Simpan Permata, Buang Batu Buruk
Simpan Permata, Buang Batu Buruk

Intisari-Online.com - Saat aku mulai mengenal kampung tempatku tinggal, kakek Otto sudah begitu populer. Dia tinggal sebatang kara saja, namun tidak pernah terlihat menganggur ataupun kesepian. Di pagi hari, aku biasa melihat kakek Otto pergi ke pasar sementara aku pergi ke sekolah. Sore harinya, kakek terlihat di beranda rumah sedang mengerjakan sesuatu, seringkali ditemani beberapa pemuda atau para tua-tua kampung sambil bercengkrama entah tentang apa.

Kabarnya kakek Otto punya seorang anak laki-laki. Beliau sendiri terkadang menyisipkan cerita tentang anaknya saat berbincang. Anak yang sangat baik, suka membantu kakek Otto mengerjakan banyak hal sejak usianya sangat belia.
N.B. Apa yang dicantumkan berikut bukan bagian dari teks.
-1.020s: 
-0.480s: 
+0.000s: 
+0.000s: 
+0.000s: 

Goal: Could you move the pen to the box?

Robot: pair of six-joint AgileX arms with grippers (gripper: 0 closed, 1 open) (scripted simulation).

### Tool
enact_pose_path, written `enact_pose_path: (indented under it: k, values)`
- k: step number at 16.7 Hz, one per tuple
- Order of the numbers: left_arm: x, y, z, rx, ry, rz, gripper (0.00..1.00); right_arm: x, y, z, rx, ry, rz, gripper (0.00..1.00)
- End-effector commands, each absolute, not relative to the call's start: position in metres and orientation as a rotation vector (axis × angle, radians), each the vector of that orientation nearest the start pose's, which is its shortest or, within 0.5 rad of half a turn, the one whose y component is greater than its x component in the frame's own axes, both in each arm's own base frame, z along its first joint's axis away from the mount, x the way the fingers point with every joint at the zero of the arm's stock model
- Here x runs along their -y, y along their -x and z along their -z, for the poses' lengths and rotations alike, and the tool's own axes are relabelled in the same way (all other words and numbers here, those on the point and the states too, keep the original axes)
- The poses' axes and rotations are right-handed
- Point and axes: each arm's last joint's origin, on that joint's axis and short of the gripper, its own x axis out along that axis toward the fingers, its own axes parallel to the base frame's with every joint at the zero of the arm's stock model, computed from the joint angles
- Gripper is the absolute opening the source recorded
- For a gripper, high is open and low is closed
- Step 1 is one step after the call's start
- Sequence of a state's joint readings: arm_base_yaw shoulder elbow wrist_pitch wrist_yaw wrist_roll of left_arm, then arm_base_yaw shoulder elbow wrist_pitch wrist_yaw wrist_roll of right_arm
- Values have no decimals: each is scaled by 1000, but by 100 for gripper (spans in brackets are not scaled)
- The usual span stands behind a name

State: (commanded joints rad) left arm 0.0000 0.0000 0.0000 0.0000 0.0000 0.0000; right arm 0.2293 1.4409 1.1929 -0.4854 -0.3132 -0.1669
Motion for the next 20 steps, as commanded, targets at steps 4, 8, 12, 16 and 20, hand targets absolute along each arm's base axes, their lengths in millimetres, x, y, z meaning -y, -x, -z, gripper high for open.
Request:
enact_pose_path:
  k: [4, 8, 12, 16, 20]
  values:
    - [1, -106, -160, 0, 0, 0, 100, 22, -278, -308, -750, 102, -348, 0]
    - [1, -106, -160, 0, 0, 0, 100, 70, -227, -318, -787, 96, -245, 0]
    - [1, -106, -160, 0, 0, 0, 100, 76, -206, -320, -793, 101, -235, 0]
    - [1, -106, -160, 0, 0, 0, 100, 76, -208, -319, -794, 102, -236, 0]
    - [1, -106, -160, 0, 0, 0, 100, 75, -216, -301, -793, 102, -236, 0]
Dari mengurus rumah hingga menjalankan bengkel kecil Otto, si anak selalu terlibat. Bahkan saat sudah bisa bekerja sendiri, kakek Otto mengaku beberapa barang berharga miliknya adalah pemberian dari anaknya. Kerap kali orang-orang menanyakan di mana sekarang anak itu, dan mengapa tidak pernah berkunjung. Kakek Otto hanya menjawab dia tidak ingin merepotkan anaknya, karena itu dia menghindari kontak dengannya. Melihat keceriaan kakek, tidak ada orang yang memikirkan hal ini lebih jauh.

Suatu hari, seorang pria yang datang ke rumah kakek Otto menarik perhatian para tetangga. Bukan saja karena kakek Otto selama ini tidak pernah kedatangan tamu dari luar kampung, tapi juga penampilan tamu itu sangat acak-acakan. Kakek Otto hanya tersenyum ramah pada orang-orang yang memandang tamunya dengan rasa ingin tahu.

Belakangan semua orang tahu itu adalah anak kakek Otto yang selalu dibangga-banggakan. Namun para tetangga termasuk ayah dan ibuku mulai keheranan ketika beberapa kali mendengar keributan dari rumah kakek Otto. Apalagi si anak juga tidak pernah keluar rumah untuk berbaur dengan warga kampung. Warga kerap kali mendapati si anak berkata dengan kasar pada kakek Otto dan bermuka masam. Untung saja suasana tidak enak itu hanya berlangsung sekitar satu bulan. Anak kakek Otto kembali menghilang.

Warga pun tidak bisa menahan keingintahuannya. Mereka memberondong kakek Otto dengan banyak pertanyaan tentang anaknya. Namun warga harus kecewa karena jawaban kakek Otto tetap saja positif dan membanggakan anaknya. Ketika ditanya mengapa anaknya tiba-tiba pulang, kakek Otto berkata bahwa dia merindukan ayahnya; mengapa perlakuannya sangat buruk, kakek Otto menyangkal, dia bilang anaknya hanya lelah dan selama satu bulan ini dia telah memperlakukan kakek Otto dengan sangat baik. Seorang warga yang tidak tahan lagi akhirnya berkata dengan jujur bahwa anak kakek Otto terlihat tidak menyenangkan dan heran sekali kakek Otto masih bisa mengatakan sesuatu yang positif tentang anak itu.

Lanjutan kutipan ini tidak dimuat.